§ **ABOUT THIS TASK**
Please copy each line of the listing that includes the string "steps".

*** DATASET SECTION ***

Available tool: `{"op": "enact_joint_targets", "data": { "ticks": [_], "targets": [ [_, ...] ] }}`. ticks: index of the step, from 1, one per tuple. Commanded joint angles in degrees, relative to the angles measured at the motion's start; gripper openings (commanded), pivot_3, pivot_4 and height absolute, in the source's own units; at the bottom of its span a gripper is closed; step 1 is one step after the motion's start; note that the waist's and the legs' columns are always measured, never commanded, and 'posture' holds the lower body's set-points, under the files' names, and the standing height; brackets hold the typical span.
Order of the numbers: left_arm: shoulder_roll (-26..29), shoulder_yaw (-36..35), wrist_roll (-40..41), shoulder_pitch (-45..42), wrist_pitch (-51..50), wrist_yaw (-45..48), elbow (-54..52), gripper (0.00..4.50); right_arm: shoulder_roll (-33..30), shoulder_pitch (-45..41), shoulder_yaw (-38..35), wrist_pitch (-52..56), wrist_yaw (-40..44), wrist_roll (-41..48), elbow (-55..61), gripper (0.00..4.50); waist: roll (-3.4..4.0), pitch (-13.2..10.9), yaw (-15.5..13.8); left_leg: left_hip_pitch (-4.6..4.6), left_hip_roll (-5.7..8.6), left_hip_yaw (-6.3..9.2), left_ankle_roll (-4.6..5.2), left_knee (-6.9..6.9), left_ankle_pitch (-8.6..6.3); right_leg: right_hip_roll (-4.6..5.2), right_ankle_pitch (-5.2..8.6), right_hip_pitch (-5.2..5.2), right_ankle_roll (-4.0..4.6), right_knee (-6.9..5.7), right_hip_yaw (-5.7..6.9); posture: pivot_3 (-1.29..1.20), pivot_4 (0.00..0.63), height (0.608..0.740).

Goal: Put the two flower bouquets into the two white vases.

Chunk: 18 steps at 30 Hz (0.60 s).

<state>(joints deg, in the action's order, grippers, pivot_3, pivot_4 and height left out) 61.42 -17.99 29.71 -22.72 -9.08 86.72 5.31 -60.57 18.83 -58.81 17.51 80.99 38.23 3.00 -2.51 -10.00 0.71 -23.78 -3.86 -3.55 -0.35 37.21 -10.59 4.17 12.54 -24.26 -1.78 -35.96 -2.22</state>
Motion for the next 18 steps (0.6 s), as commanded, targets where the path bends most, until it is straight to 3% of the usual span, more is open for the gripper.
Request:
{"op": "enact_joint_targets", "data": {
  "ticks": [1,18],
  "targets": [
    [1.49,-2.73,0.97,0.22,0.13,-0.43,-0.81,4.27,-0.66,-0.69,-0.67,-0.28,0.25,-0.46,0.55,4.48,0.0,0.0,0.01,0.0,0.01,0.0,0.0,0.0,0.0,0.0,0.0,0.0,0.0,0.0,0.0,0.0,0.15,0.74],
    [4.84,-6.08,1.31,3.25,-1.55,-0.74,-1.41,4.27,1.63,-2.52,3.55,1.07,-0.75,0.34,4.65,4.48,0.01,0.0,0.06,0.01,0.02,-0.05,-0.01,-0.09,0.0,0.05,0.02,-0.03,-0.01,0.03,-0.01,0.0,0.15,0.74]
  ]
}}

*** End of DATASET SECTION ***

§ **YOUR RESPONSE**
Chunk: 18 steps at 30 Hz (0.60 s).
Motion for the next 18 steps (0.6 s), as commanded, targets where the path bends most, until it is straight to 3% of the usual span, more is open for the gripper.

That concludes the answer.